How to solve your over-eating problem from the root

When your diet becomes a gourmet’s delight

How to solve your over-eating problem from the root

Photo for representation only



Vishnu Venugopal

A good appetite is a blessing, isn’t it? The good appetite some of us are blessed with also urges us to eat more than our fill at each meal, our intake always tipping beyond the point we are truly satiated. They call us gourmets.

 We simply eat more than what is essential for us to be at the peak of our health. We tend to be generously proportioned. Looking at it closely, isn’t it a fact that the problem of overeating happens because we don’t know the point at which we are fully satiated? We ignore altogether that signal from the abdomen.

 A large chunk of the fitness trainees I had worked with over the last decade or so as a coach had this issue of overeating as the main problem. One would like to discuss whether there is a way to look at the issue without resorting to the mechanical methods of going on drastic diet regimens and so on.

 Diet plans and counting calories can be great tools. However, when any plan is forced on us by our new-born resolve to follow the advice of fitness experts outside, the chances of total compliance are not bright, as we can understand. Our habits win ultimately because they are what propels us forward from day to day, each one of us.

One feels that this is the reason we should focus on the root of the problem. The root of the problem is simply overeating. It happens when we ignore our satiation level and it becomes a habit. Habits always pull us into a groove of repetitive, mechanical action, from which it is difficult for us to get out.

 So, how do we tackle the issue? Once I was discussing this with a trainee who had all the circumstances to enjoy his fabulous appetite and love for the choicest food, which, according to him, was one of his great delights in life. He said it was tough for him to give it up. Life has no meaning then, he said, smiling rather dejectedly.

 One is still not sure whether diet plans backed by strong resolve alone can work under a condition of such deep-rooted constitutional resistance to austerity measures in food habits. The answer to the problem of overeating can, perhaps, come from what the Buddha had said about eating meditatively.

 “How do we eat meditatively? To begin with, one would suggest experimenting with a ripe grapefruit on empty stomach for a few days in the morning. You put the grapefruit in your mouth and squeeze out its juice little by little with your tongue and the roof of your mouth. Let the juice bring alive the springs of saliva up your taste buds and slowly sip the juice down the walls of your mouth. Like wine tasting.

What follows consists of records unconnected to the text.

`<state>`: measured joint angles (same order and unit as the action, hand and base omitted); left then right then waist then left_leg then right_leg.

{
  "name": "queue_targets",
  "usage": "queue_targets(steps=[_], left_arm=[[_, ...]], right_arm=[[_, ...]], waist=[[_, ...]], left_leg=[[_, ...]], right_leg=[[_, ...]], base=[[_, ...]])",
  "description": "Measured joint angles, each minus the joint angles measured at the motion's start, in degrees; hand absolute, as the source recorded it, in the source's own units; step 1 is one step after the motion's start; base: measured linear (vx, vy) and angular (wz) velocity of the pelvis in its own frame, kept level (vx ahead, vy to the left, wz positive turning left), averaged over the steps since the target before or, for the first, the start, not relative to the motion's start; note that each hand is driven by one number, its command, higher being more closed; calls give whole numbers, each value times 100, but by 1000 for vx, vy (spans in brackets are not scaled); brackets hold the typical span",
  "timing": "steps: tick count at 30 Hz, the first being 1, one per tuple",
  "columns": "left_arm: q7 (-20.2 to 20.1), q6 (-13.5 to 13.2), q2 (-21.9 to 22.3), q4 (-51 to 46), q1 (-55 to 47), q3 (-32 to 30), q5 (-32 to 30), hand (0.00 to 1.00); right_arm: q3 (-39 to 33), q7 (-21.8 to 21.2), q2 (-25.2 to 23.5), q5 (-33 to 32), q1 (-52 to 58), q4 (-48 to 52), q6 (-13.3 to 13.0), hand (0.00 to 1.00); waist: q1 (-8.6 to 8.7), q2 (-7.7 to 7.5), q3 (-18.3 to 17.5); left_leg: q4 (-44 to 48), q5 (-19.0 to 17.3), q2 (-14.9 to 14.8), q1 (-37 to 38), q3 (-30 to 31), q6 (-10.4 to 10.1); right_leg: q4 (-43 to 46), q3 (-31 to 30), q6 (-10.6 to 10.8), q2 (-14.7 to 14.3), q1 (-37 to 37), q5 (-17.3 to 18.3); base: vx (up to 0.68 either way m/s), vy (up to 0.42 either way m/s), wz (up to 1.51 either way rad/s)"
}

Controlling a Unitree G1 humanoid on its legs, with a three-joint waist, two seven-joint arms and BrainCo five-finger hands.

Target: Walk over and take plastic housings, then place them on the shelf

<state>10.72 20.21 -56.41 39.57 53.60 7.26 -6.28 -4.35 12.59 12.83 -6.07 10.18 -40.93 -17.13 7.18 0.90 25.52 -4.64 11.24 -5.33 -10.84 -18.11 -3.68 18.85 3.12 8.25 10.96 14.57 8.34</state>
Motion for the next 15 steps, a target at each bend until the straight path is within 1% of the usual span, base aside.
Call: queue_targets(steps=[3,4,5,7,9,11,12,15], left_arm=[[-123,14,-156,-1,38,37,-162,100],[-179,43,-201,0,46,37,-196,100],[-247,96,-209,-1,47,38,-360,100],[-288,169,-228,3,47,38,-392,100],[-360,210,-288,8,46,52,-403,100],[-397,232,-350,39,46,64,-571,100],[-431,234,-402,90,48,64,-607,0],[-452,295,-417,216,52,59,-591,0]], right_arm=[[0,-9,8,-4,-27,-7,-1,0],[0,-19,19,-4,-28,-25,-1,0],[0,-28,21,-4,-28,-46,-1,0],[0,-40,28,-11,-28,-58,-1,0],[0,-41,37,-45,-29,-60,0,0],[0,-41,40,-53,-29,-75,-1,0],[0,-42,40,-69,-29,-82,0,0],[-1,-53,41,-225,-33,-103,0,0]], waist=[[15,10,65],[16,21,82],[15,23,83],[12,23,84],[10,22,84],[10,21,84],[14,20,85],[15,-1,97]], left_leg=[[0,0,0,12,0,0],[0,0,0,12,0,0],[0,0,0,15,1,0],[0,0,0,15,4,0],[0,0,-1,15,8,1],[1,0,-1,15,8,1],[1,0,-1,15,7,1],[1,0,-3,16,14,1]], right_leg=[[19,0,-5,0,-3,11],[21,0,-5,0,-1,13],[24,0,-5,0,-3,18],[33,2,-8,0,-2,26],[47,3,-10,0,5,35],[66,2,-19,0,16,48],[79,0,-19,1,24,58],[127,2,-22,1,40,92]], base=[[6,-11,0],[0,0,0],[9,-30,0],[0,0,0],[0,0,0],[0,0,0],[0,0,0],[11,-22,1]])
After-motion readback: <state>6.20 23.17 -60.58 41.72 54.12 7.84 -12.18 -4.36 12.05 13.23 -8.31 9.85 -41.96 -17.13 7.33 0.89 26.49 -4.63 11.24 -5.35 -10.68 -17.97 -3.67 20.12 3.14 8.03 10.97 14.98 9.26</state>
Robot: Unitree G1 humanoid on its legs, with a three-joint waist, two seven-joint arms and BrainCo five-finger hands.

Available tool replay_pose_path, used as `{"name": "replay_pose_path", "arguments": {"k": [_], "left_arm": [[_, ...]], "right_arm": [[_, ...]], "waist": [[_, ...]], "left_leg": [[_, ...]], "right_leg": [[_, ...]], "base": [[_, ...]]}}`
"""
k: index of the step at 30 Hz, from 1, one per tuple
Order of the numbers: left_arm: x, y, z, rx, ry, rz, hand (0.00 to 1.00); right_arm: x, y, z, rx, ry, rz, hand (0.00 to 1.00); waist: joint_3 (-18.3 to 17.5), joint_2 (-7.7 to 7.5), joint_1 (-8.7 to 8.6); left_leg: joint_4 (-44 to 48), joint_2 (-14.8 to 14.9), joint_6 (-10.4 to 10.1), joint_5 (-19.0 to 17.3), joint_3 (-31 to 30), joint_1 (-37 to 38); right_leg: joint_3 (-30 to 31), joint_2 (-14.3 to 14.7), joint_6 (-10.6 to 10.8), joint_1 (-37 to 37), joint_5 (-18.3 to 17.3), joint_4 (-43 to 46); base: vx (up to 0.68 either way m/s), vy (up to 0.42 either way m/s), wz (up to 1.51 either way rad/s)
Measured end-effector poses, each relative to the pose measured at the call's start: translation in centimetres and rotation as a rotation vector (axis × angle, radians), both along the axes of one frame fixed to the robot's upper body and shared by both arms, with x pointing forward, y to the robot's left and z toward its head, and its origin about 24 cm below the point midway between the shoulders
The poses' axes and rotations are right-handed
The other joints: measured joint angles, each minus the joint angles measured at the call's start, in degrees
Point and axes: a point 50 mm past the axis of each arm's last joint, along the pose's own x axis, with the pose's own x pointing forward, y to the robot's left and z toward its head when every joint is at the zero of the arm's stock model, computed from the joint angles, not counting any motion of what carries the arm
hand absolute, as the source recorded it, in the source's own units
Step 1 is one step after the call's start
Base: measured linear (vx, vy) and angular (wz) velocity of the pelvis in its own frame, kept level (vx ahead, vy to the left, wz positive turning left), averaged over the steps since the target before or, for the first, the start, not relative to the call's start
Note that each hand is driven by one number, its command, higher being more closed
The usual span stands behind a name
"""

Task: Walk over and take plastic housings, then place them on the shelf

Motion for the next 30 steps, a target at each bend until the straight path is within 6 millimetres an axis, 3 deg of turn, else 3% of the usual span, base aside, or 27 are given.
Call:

 Have you enjoyed eating a grapefruit-like this? Most definitely, yes. Children savour a grapefruit-like this and you remember you had been the same way when you were all children. The gobbling up tendency was not there then. Can you, as you eat, also think of the warmth of the sun that had ripened the fruit and the salt of the soil and the rains from the skies that had nourished the grapevine over the seasons? Surely, you experience a different tang in the taste of the fruit when you eat it like that. It is as though you are experiencing the taste of the fruit for the first time.”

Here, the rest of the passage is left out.